Detection and genomic interrogation of circulating tumor cells (CTCs) and circulating tumor stem cells (CTSCs) from men with metastatic castration-resistant prostate cancer (mCRPC).

Abstract

144 Background: Isolation, enumeration, and genomic profiling of CRPC CTCs offers the potential to discover genetic changes that occur in advanced disease. The Vitatex VitaCap platform captures CTCs based on their ability to invade collagenous matrices (CAM), allows for CTC and CTSC capture independent of EpCAM status, and yields viable cells suitable for comprehensive genomic analysis.

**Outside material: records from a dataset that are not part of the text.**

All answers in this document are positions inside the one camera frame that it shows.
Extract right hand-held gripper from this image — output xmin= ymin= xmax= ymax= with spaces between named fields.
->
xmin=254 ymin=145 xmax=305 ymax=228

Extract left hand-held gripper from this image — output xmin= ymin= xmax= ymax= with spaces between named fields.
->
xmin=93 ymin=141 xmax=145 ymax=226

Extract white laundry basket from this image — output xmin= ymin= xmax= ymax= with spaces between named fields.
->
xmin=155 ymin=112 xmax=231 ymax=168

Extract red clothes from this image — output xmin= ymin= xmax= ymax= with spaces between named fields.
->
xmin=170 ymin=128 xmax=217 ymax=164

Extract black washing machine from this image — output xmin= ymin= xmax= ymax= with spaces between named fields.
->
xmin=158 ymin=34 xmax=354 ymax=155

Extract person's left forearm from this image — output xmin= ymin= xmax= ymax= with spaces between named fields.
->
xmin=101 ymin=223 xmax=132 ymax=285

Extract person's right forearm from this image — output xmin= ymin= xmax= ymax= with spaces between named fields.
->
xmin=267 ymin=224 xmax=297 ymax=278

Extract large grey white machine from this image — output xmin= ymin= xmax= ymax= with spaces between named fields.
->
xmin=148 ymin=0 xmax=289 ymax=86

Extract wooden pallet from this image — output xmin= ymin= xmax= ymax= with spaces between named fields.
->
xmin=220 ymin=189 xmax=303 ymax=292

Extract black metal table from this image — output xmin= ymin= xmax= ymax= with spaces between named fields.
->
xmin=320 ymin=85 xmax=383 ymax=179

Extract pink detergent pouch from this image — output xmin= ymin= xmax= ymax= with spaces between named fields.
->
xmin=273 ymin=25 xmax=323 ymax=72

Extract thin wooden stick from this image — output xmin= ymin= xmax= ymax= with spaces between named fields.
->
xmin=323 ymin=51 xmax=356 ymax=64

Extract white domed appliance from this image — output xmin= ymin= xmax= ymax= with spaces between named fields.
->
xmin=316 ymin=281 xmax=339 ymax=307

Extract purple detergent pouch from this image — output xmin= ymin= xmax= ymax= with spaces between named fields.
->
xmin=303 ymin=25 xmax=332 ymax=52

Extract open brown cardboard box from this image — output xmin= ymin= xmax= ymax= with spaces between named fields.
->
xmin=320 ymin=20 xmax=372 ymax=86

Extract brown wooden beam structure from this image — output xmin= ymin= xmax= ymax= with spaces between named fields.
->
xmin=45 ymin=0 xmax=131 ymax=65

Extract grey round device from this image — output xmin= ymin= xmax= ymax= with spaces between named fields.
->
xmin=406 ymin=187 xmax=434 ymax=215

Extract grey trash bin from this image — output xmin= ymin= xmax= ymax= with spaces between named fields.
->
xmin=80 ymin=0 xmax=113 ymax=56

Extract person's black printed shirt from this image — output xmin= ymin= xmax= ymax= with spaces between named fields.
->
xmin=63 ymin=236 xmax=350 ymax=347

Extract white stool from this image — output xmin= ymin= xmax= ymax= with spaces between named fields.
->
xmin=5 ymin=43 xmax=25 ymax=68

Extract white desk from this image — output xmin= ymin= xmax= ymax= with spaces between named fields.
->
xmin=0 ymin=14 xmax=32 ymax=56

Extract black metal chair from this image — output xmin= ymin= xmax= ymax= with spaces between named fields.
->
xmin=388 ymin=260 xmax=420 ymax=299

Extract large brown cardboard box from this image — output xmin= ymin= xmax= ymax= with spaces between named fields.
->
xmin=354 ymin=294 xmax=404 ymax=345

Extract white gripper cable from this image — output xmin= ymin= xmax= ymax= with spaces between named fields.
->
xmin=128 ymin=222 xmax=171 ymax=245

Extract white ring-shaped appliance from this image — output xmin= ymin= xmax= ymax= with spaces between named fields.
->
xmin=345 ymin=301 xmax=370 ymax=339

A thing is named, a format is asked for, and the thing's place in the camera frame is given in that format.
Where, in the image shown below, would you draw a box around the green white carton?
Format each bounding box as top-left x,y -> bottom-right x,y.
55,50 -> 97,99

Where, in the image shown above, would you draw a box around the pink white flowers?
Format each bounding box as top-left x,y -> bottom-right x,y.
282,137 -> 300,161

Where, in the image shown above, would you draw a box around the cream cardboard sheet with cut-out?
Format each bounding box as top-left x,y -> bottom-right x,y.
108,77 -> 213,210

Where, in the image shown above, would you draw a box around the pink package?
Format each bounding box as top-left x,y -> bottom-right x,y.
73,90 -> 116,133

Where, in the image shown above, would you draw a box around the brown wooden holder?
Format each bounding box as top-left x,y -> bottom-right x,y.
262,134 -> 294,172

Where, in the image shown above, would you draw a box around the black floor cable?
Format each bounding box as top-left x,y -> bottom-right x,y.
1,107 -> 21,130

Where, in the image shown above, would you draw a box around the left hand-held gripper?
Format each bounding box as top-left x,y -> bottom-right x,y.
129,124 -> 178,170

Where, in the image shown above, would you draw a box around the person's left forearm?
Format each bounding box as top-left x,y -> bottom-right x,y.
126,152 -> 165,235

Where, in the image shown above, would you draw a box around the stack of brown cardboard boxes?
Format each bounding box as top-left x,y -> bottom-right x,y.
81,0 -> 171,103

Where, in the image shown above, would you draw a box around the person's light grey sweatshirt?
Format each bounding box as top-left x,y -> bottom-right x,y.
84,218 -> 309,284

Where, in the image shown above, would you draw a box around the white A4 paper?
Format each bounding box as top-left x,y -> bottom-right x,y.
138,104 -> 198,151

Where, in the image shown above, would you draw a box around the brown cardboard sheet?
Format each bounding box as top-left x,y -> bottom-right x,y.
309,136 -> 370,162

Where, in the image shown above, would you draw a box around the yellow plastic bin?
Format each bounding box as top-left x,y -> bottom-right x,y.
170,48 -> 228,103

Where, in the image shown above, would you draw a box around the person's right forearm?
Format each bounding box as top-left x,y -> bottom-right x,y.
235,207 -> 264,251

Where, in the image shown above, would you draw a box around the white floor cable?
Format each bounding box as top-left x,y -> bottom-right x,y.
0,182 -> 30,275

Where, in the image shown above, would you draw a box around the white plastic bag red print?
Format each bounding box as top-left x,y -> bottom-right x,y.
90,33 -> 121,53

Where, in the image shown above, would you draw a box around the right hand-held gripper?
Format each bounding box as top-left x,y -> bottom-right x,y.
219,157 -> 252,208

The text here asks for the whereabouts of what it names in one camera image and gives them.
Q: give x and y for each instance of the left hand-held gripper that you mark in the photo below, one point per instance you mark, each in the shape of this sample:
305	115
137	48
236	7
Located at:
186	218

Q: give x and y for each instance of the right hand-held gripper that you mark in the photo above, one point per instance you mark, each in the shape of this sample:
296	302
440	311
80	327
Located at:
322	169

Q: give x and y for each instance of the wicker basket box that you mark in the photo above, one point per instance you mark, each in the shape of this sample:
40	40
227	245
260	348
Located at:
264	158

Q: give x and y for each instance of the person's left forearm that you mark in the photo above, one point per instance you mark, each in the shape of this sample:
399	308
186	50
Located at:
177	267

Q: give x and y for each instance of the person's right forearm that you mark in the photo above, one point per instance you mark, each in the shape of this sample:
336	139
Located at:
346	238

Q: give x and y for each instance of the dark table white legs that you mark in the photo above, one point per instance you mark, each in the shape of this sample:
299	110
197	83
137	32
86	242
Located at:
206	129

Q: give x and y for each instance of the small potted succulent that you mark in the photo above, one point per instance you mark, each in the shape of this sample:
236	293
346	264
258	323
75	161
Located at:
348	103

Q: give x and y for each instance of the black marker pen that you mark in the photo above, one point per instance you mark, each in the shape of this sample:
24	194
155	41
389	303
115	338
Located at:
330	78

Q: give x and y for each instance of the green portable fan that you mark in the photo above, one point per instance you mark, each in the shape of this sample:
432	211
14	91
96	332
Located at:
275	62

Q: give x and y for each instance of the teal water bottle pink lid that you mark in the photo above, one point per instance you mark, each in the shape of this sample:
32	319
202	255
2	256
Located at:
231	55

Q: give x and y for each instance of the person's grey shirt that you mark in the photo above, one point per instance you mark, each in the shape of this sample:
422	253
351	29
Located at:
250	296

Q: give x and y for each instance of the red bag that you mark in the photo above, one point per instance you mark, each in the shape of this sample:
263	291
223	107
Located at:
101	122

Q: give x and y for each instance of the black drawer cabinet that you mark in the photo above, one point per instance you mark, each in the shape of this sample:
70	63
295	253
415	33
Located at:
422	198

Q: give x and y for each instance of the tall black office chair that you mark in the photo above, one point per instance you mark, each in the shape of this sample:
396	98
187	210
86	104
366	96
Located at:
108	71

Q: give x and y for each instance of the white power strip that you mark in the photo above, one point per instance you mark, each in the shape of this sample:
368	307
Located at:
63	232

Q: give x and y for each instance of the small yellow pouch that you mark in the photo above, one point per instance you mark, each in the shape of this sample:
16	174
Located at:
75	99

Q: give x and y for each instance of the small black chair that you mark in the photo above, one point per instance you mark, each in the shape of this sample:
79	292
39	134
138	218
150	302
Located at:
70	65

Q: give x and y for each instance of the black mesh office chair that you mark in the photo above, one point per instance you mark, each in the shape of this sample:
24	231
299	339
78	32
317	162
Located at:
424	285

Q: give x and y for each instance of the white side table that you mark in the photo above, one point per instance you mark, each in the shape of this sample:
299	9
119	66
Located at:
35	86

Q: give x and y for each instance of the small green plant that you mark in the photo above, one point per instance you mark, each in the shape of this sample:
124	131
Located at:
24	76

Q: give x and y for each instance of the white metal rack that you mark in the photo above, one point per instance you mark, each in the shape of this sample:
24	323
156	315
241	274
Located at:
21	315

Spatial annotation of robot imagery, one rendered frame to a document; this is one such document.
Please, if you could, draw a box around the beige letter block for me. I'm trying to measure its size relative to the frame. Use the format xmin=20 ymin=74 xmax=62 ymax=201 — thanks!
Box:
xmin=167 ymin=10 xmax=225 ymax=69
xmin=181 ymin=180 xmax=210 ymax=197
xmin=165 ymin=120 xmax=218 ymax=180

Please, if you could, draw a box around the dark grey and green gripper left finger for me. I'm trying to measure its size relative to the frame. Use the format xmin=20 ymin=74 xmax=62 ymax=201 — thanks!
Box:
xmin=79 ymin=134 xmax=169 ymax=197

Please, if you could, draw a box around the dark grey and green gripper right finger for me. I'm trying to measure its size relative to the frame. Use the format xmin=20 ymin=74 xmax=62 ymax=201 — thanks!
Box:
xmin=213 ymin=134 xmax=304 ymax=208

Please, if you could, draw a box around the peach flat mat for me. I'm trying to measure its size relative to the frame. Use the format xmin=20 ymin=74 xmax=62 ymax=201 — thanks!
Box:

In this study we sought to compare CTC yields between the VitaCap and the Veridex CellSearch platforms, to determine the utility of prostate-specific membrane antigen (PSMA) as a mCRPC CTC biomarker, to identify CTSCs and CTC clusters, and to explore the feasibility of CTC epigenomic analysis. Methods: CTCs were isolated and enumerated simultaneously using the CellSearch and VitaCap platforms in 23 men. CAM isolated CTCs and CTSCs were defined as EpCAM+PSMA+ and CD44+DPPA5+ respectively, and were enumerated immunocytochemically (ICC) and by flow cytometry. CTC clusters were enumerated by ICC. The Illumina HumanMethylation27 BeadChip was used to determine whole genome methylation status for CAM isolated cells. Results: 35 samples were collected for CAM analysis. A median of 27 (range 0-800) and 23 (range 2-390) CAM+ CTCs/ml were detected by ICC and flow respectively. In a subset of 20 samples, a median of 7 CTCs/ml (range 0-85) were detected by the CellSearch platform. CTCs were detectable by either CAM or CellSearch in >95% of samples. CAM isolated CTC clusters were observed in 23% of samples with a median 7 clusters/ml (range 1-200). CTSCs were detected in 70% and 97% of samples by ICC and flow respectively, with a median of 9 CTSCs/ml (range 1-264) by flow. The CTC methylation profile highly resembled mCRPC with hypermethylation occurring more frequently in pathways associated with apoptosis (p<0.006), angiogenesis (p<0.007), and VEGF signaling (p<0.003). Conclusions: CAM and CellSearch platforms yield comparable CTC counts. CTSCs and CTC clusters are detectable using the CAM platform, and the CTC methylome closely resembles that of mCRPC. Correlation with clinical data may yield further insight into the functional significance of these findings.